Locate the line bearing "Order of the" in the material below, then reproduce it and each following line up to and including the line bearing "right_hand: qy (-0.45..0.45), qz".
══ DATA RECORDS ══
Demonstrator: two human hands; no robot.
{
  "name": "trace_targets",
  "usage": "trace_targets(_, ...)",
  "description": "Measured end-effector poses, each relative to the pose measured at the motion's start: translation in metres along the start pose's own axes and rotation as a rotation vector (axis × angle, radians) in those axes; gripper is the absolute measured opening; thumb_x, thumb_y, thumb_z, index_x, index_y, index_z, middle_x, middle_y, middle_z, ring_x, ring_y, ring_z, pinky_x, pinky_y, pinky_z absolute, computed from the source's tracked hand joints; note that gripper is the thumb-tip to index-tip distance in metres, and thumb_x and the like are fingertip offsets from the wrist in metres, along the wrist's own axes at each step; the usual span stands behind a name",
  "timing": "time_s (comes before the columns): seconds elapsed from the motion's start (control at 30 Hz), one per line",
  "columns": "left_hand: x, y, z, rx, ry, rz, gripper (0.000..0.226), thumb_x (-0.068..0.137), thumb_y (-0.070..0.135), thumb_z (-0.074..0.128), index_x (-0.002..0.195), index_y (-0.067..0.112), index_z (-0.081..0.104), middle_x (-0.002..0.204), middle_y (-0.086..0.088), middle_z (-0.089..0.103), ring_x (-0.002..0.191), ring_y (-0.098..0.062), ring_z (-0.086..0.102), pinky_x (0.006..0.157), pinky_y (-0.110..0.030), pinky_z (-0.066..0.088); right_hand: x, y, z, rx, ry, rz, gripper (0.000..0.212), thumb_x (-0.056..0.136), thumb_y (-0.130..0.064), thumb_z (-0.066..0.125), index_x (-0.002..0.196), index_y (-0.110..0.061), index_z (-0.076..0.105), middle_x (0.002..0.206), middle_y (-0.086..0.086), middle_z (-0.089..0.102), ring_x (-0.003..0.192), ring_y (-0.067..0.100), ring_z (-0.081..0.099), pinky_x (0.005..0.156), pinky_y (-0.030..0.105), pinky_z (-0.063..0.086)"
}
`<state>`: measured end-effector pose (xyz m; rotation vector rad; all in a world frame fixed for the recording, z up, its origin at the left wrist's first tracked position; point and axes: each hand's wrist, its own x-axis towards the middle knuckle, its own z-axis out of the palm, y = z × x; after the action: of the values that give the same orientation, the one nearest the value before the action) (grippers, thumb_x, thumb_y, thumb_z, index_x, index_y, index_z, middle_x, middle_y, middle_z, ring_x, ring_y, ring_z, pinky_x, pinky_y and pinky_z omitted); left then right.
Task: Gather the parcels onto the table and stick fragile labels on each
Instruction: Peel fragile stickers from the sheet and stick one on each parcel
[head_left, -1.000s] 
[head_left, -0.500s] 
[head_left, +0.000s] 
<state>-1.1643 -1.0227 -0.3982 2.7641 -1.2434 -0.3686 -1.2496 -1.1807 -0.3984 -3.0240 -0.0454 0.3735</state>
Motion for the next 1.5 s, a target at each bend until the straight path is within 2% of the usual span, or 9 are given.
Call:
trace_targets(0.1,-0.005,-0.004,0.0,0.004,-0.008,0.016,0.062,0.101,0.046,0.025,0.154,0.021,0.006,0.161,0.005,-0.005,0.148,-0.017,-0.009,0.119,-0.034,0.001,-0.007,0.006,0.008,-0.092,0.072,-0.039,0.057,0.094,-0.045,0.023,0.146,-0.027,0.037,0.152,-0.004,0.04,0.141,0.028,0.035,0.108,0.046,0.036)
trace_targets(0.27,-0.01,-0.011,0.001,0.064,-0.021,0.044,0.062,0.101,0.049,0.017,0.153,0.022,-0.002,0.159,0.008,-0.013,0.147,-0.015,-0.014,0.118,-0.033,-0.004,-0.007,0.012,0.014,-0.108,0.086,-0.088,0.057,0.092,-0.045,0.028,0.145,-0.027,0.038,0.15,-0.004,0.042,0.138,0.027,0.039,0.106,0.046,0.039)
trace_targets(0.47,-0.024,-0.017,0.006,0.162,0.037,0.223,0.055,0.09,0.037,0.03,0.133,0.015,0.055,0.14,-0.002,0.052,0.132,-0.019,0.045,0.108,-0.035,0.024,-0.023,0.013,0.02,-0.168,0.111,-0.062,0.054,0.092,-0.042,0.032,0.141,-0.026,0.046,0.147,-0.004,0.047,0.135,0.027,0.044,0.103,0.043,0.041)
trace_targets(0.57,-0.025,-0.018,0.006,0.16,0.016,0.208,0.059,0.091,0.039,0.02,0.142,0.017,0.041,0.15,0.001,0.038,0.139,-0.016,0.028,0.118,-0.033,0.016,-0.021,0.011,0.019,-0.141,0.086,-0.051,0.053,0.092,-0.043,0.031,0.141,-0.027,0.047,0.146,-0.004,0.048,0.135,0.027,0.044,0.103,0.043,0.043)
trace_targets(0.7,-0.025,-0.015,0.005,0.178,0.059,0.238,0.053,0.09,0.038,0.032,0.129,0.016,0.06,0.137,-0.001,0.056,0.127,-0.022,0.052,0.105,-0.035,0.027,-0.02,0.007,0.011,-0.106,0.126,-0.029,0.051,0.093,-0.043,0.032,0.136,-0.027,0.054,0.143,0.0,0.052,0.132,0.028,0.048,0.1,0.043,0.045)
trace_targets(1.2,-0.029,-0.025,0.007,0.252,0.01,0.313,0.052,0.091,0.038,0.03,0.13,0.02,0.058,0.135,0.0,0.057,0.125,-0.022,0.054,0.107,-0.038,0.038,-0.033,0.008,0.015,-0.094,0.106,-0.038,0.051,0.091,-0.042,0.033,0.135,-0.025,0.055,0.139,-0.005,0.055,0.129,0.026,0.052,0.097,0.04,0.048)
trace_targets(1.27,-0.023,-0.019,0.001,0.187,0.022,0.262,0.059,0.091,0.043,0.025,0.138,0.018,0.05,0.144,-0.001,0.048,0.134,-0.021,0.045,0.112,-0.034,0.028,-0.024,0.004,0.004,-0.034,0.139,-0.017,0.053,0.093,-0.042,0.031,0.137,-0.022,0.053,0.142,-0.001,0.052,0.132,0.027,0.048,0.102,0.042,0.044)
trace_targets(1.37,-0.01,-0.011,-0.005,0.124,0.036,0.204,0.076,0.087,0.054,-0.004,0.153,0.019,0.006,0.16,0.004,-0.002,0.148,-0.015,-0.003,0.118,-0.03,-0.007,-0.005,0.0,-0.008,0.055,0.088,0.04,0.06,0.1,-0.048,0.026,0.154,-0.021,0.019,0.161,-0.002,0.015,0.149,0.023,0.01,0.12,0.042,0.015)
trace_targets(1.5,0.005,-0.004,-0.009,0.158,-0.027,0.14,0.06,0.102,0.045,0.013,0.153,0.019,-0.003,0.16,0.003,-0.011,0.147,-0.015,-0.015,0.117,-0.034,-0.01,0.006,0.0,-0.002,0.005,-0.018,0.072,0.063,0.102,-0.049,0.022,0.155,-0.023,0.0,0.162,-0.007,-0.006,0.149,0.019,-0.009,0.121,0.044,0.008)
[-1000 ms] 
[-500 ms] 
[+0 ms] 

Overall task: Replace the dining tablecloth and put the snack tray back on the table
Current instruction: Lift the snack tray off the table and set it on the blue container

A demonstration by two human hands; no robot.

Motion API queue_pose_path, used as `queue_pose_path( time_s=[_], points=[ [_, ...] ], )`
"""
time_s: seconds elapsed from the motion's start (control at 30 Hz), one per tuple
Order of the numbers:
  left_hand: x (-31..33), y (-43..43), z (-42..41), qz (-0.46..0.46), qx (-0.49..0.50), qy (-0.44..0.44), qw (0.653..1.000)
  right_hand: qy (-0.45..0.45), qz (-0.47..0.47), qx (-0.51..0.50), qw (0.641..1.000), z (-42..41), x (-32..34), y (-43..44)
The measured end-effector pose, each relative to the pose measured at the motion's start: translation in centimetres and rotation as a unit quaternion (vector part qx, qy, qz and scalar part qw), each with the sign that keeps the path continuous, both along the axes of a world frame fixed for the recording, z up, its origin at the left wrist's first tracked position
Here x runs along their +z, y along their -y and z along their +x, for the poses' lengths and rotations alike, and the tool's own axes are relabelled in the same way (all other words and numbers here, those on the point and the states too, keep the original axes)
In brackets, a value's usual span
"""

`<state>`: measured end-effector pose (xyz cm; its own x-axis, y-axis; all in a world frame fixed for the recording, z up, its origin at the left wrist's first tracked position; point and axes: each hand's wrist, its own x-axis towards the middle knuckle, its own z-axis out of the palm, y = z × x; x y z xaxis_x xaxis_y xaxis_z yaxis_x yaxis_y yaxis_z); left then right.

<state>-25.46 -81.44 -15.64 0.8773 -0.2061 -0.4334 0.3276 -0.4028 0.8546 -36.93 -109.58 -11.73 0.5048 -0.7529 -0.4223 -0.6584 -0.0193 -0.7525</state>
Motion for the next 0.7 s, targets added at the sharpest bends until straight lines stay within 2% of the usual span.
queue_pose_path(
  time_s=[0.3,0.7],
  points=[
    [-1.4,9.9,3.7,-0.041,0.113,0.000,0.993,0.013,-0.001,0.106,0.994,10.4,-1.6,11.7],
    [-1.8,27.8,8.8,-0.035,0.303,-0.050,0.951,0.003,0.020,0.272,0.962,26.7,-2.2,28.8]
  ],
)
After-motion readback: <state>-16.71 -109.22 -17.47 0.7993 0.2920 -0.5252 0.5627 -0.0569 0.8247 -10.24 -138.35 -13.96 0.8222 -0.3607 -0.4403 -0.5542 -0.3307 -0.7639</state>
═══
RESULT FOR THIS EXERCISE
Order of the numbers:
  left_hand: x (-31..33), y (-43..43), z (-42..41), qz (-0.46..0.46), qx (-0.49..0.50), qy (-0.44..0.44), qw (0.653..1.000)
  right_hand: qy (-0.45..0.45), qz (-0.47..0.47), qx (-0.51..0.50), qw (0.641..1.000), z (-42..41), x (-32..34), y (-43..44)

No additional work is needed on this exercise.